Panbot 🤖🥞

Vision-triggered robot runtime for LeRobot SO-ARM101 / SO101 follower arm with YOLO segmentation trigger + GRU readiness trigger + LeRobot pretrained policies (ACT).

Core idea

One shared vision trigger camera (YOLO + GRU) decides when to switch stages

Separate policy observation cameras (LeRobot robot.cameras) feed multi-view observations to policies (global/left/right/wrist, etc.)

A single runtime orchestrator (Panbot/control/main_runtime.py) drives the entire pipeline end-to-end

Demo Video 🎥

Watch the full runtime demo on YouTube:
👉 Panbot Demo – Vision-Triggered Runtime (YOLO + GRU + ACT)

Collaborators

Owner / Main developer: ispaik06
Collaborator: NmDongQ

What this project does

Panbot/control/main_runtime.py runs the following sequence:

Connect robot (SO101 follower arm)
Open vision camera (single shared camera used by YOLO + GRU triggers)
Run Task 1 motion, continuously checking the YOLO trigger
- When the YOLO trigger fires, the runtime switches Task 1 into a return sequence
After Task 1 return completes, wait for GRU trigger
When the GRU trigger fires, run Policy 1 (Task 2)
Wait for a configured duration, then run Policy 2 (Task 3)
Finally, return to base pose + clean/safe shutdown

Key distinction (important)

vision.cam_index
✅ One shared camera for YOLO/GRU triggers (stage switching)
robot.cameras
✅ Separate set of policy observation cameras for LeRobot policies (multi-view)

System architecture

Two camera pipelines

(A) Trigger pipeline (YOLO + GRU)

Input: vision.cam_index camera stream
Optional: perspective warp using corners.json
Output: trigger booleans + visualization frames + debug info

(B) Policy pipeline (LeRobot)

Input: robot.cameras.* (right/left/global/wrist, etc.)
Used only during policy execution stages
Output: actions sent to the robot at policy_fps

Stage switching logic (high-level)

YOLO trigger → signals “Task 1 is done / batter coverage reached” → switch Task 1 into return mode
GRU trigger → signals “cooking readiness reached” → start Task 2 policy (and later Task 3)
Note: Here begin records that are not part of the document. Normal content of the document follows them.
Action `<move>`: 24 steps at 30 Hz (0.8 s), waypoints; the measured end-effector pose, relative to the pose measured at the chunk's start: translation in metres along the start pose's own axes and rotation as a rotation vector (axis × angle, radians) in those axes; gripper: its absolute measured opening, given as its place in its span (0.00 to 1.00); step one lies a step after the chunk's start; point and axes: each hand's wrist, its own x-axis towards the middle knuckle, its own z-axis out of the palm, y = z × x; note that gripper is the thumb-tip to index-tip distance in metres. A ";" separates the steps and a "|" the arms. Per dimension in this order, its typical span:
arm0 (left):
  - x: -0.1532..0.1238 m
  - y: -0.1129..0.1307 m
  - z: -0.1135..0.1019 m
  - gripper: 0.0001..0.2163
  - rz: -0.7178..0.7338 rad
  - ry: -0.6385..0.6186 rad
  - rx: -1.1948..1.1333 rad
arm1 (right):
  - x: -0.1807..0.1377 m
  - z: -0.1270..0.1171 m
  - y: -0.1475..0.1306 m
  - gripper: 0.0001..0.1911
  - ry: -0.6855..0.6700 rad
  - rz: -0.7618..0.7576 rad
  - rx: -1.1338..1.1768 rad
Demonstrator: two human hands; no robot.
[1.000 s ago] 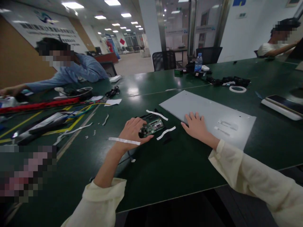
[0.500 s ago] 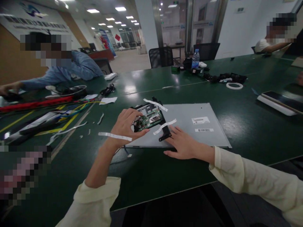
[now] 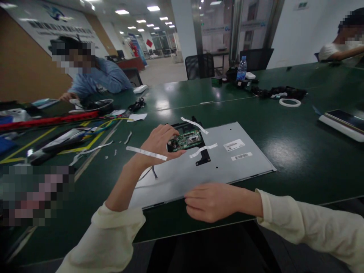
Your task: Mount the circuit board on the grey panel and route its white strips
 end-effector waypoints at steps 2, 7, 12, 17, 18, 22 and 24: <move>0.001 -0.002 0.011 0.21 -0.016 -0.019 -0.020 | 0.013 -0.003 -0.002 0.12 -0.001 -0.104 -0.006; 0.002 -0.004 0.038 0.22 -0.006 -0.123 -0.074 | 0.041 0.012 0.008 0.16 -0.024 -0.062 0.139; 0.000 -0.005 0.056 0.22 -0.009 -0.161 -0.115 | 0.058 0.034 0.013 0.17 -0.070 0.089 0.337; -0.005 -0.005 0.071 0.23 -0.001 -0.166 -0.132 | 0.060 0.035 0.010 0.16 -0.059 0.149 0.438; -0.006 -0.005 0.073 0.23 0.002 -0.168 -0.129 | 0.060 0.036 0.010 0.16 -0.059 0.163 0.449; -0.007 -0.003 0.078 0.24 0.007 -0.182 -0.134 | 0.060 0.039 0.009 0.16 -0.069 0.199 0.469; -0.007 -0.002 0.079 0.24 0.002 -0.192 -0.140 | 0.060 0.040 0.009 0.16 -0.070 0.201 0.475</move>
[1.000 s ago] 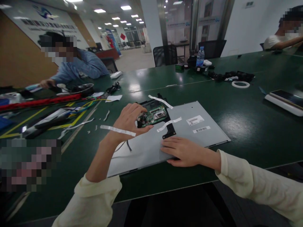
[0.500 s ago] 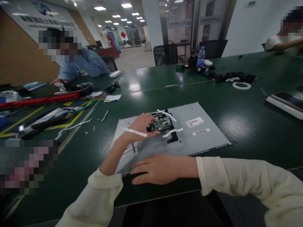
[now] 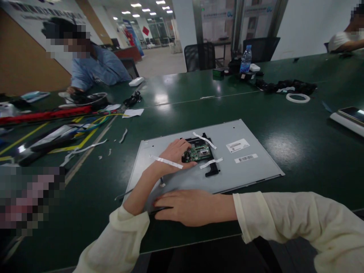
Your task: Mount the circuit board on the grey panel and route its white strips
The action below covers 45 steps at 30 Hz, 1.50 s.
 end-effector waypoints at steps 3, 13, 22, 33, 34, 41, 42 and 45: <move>-0.001 0.000 0.000 0.25 -0.012 -0.011 -0.012 | 0.003 0.001 0.000 0.17 0.007 0.001 -0.003; -0.005 -0.001 -0.002 0.23 -0.047 -0.034 -0.031 | 0.016 0.011 0.003 0.14 0.075 -0.031 -0.024; -0.006 0.005 -0.002 0.25 -0.058 -0.003 0.026 | 0.015 0.011 0.004 0.15 0.065 -0.035 -0.050; -0.002 0.006 -0.004 0.20 -0.074 0.136 -0.087 | 0.014 0.009 0.002 0.15 0.049 -0.043 -0.053; -0.002 0.007 -0.006 0.20 -0.086 0.162 -0.096 | 0.014 0.009 0.002 0.15 0.052 -0.038 -0.053; 0.001 0.011 -0.006 0.21 -0.093 0.176 -0.070 | 0.015 0.009 0.003 0.14 0.054 -0.036 -0.051; 0.001 0.011 -0.004 0.22 -0.089 0.163 -0.060 | 0.015 0.009 0.003 0.14 0.057 -0.034 -0.050; 0.000 0.010 0.000 0.22 -0.090 0.136 -0.028 | 0.015 0.009 0.003 0.13 0.055 -0.042 -0.044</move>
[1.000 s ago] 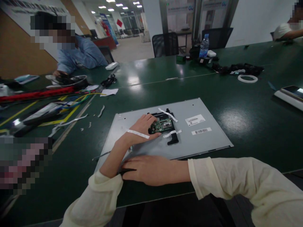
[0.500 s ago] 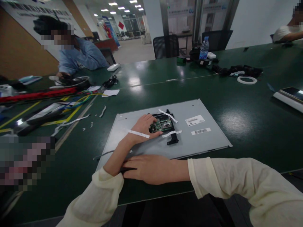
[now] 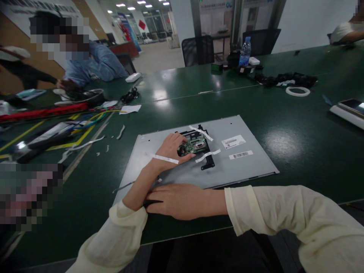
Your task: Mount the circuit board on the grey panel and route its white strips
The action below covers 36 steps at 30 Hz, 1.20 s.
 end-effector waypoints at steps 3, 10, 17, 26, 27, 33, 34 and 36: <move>0.000 -0.001 0.003 0.22 0.007 -0.025 0.025 | 0.000 -0.001 0.000 0.14 -0.005 -0.008 0.006; 0.000 0.000 0.006 0.25 0.010 -0.064 0.070 | 0.000 -0.003 0.001 0.14 -0.001 -0.025 -0.021; -0.002 0.011 -0.007 0.21 -0.045 0.014 0.110 | 0.002 0.001 0.000 0.13 -0.004 -0.006 -0.001; 0.047 0.026 0.000 0.15 -0.089 -0.008 0.016 | 0.001 -0.001 -0.002 0.15 -0.042 0.012 -0.060; 0.049 0.027 0.005 0.16 -0.106 -0.026 0.026 | 0.000 -0.001 -0.002 0.14 -0.050 0.013 -0.071; 0.039 0.022 0.024 0.19 -0.147 -0.069 0.057 | 0.001 0.003 -0.003 0.13 -0.036 -0.007 -0.086; 0.037 0.021 0.025 0.19 -0.153 -0.071 0.057 | 0.001 0.003 -0.003 0.13 -0.035 -0.007 -0.083; 0.035 0.020 0.025 0.18 -0.166 -0.081 0.050 | 0.001 0.004 -0.003 0.13 -0.039 -0.008 -0.076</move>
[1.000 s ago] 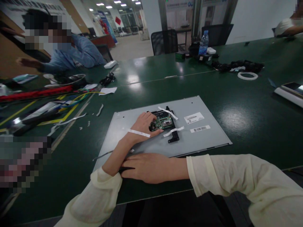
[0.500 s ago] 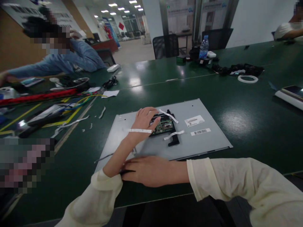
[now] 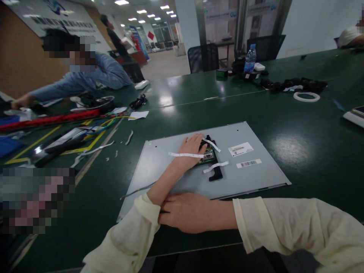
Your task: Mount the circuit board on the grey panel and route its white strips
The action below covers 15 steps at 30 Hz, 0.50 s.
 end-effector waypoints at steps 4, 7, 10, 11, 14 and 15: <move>-0.001 0.000 0.003 0.17 -0.008 -0.014 -0.019 | 0.000 0.001 -0.001 0.12 -0.005 0.010 -0.012; -0.001 -0.001 0.009 0.17 -0.009 0.001 -0.017 | 0.000 0.001 -0.005 0.10 0.042 0.011 -0.082; -0.001 -0.002 0.013 0.17 -0.014 0.022 -0.003 | 0.000 -0.005 -0.013 0.11 0.146 -0.034 -0.166; -0.001 -0.002 0.014 0.17 -0.018 0.024 -0.001 | 0.000 -0.009 -0.015 0.12 0.189 -0.050 -0.187; -0.003 -0.001 0.012 0.17 -0.025 0.030 -0.004 | -0.007 -0.031 -0.014 0.12 0.321 -0.040 -0.221; -0.004 0.000 0.012 0.17 -0.022 0.033 -0.007 | -0.011 -0.040 -0.009 0.12 0.353 -0.006 -0.226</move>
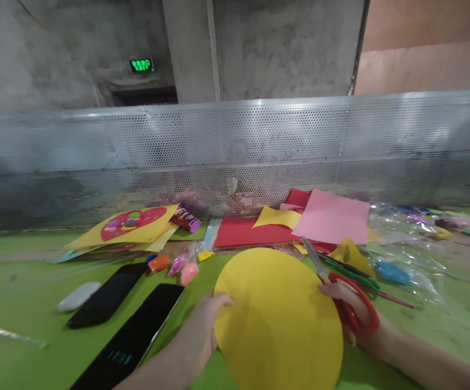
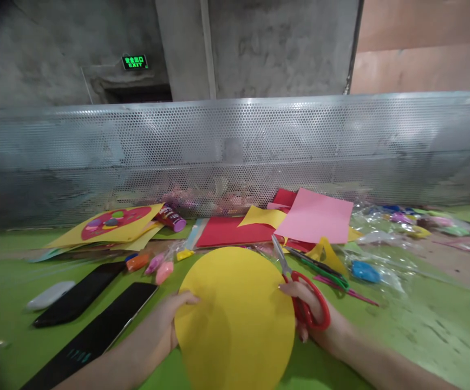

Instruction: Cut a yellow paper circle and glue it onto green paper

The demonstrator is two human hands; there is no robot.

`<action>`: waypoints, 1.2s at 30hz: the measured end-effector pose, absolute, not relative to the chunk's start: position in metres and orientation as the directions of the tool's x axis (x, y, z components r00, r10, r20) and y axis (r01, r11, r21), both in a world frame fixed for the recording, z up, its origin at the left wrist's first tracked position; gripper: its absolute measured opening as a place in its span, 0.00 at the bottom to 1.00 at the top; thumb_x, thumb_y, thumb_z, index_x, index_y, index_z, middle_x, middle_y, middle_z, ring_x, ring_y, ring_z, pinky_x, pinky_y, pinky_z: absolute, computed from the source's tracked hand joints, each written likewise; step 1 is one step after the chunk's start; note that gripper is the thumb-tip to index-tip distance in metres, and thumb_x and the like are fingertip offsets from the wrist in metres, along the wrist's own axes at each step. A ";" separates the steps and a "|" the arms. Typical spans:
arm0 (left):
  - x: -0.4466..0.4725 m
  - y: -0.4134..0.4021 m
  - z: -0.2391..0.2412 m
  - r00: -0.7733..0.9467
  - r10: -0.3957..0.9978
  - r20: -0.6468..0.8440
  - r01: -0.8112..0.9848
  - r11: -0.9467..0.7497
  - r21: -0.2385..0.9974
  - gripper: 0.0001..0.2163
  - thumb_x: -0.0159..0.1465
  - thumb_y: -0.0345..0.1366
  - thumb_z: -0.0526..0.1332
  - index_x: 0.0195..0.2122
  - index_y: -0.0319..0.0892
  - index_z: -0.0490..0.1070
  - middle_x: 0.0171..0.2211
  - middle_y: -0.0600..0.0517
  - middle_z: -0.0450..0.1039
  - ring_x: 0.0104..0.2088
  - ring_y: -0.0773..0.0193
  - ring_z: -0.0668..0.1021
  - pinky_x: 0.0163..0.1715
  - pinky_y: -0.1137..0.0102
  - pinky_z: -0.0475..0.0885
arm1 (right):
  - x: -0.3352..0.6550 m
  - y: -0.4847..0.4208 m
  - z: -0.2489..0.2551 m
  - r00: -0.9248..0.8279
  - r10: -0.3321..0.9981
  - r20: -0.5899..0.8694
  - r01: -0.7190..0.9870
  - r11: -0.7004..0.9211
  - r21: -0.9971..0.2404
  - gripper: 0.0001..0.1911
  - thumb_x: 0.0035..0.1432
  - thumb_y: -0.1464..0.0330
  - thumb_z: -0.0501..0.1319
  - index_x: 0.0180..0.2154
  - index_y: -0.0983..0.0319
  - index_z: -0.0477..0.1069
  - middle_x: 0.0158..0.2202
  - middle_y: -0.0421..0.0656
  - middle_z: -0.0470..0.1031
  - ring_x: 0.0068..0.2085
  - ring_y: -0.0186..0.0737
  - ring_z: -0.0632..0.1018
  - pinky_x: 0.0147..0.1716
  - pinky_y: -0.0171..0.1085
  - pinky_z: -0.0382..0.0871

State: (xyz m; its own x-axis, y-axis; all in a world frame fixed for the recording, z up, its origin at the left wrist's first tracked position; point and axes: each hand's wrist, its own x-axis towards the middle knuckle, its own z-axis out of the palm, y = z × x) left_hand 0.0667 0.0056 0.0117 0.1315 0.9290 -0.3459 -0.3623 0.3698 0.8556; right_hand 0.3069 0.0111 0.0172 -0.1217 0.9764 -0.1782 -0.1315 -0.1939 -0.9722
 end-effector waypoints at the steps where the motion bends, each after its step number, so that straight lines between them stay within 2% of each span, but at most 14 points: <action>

Vision modules (external repo)

This runtime repository focuses on orchestrating robot control + triggers + policies.

For the vision pipeline implementation details—dataset generation utilities, training code, model/export specifics, and trigger inference modules—please refer to:

Panbot_vision: https://github.com/ispaik06/Panbot_vision

If you modify vision inference behavior (warp, preprocessing, label mapping, etc.), keep the runtime config (runtime.yaml) aligned with the vision repo’s expected preprocessing and checkpoint formats.

Datasets & pretrained ACT models

The runtime expects policy repo IDs in runtime.yaml (e.g., policies.policy1.repo_id, policies.policy2.repo_id).
Public datasets and pretrained ACT models used for Panbot are available here:

Hugging Face datasets

Task 2 dataset: https://huggingface.co/datasets/ispaik06/Panbot_task2_dataset_3
Task 3 dataset: https://huggingface.co/datasets/ispaik06/Panbot_task3_dataset_3

Hugging Face ACT policy checkpoints

ACT Task 2: https://huggingface.co/ispaik06/act_panbot_task2_3
ACT Task 3: https://huggingface.co/ispaik06/act_panbot_task3_3

Folder structure

Panbot/
├─ config/
│  └─ runtime.yaml                  # Runtime config (camera/trigger/tasks/policies/poses/logging)
│
├─ control/
│  └─ main_runtime.py               # ✅ Main runtime orchestrator (end-to-end pipeline)
│
├─ vision/
│  ├─ calibration/
│  │  └─ corners.json               # 4-point corners for perspective warp (optional)
│  │
│  ├─ models/
│  │  └─ runs/
│  │     ├─ batter_seg_local_v1/weights/best.pt     # YOLO segmentation model
│  │     └─ resnet18_gru16_cls/best.pt              # GRU checkpoint
│  │
│  └─ modules/
│     ├─ camera.py                  # open_camera(), resize_for_preview()
│     ├─ yoloseg_infer.py           # YOLOSegConfig, YOLOSegInfer (trigger + visualization)
│     └─ gru_infer.py               # GRUInferConfig, GRUInfer (trigger + visualization)
│
├─ tasks/
│  ├─ base_pose.py                   # BasePoseController, HoldConfig
│  └─ task1_motion.py                # Task1MotionConfig/Stepper, DEFAULT_REST_ACTION
│
├─ policies/
│  └─ common_policy_runner.py        # run_pretrained_policy_shared_robot()
│
└─ logs/
   └─ (runtime logs output here)     # Controlled by runtime.yaml -> log.dir

Paths may vary slightly depending on your local project state, but this README reflects the import paths used by main_runtime.py.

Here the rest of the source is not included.